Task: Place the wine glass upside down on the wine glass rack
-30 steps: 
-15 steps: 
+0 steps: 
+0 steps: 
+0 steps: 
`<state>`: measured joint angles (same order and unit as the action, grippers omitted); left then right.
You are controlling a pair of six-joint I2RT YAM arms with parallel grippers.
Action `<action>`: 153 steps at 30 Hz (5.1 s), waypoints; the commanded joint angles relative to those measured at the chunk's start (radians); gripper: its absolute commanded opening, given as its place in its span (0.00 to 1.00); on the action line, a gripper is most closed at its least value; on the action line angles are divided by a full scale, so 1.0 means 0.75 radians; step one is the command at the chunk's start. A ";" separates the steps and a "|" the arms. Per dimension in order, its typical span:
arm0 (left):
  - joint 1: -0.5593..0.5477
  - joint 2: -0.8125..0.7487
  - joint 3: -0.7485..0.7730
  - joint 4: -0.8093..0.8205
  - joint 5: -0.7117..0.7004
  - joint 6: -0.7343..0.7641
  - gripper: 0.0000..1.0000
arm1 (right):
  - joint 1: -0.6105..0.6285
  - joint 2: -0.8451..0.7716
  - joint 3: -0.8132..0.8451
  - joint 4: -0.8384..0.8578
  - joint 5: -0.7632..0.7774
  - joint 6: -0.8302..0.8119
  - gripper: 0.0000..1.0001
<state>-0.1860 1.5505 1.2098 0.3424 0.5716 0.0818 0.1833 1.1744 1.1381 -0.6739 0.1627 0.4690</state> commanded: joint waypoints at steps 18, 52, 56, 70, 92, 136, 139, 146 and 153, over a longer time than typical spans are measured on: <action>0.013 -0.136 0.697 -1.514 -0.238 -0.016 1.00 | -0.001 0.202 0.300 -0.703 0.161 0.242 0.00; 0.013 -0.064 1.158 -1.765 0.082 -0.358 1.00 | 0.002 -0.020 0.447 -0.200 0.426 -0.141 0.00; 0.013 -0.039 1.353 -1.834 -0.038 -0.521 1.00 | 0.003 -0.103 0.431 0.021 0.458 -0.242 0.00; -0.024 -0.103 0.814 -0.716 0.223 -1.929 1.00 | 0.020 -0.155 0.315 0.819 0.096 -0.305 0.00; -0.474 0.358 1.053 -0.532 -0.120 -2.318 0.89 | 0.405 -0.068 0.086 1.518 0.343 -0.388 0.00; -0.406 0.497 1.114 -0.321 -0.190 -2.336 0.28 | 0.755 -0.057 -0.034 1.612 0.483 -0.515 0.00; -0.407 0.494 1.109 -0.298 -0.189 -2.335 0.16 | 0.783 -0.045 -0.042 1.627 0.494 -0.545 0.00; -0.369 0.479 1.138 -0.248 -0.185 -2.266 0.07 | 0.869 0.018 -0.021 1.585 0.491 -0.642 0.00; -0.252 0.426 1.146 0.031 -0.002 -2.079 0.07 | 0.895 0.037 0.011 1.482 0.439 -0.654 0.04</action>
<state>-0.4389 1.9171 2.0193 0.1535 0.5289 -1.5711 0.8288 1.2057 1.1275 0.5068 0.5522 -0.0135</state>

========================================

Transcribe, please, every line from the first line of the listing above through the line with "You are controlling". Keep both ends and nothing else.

- OUTPUT OF THE TASK
Task: Place the wine glass upside down on the wine glass rack
-30 steps: 
-15 steps: 
+0 steps: 
+0 steps: 
+0 steps: 
`<state>`: measured joint angles (same order and unit as the action, grippers omitted); left then right.
You are controlling a pair of six-joint I2RT YAM arms with parallel grippers.

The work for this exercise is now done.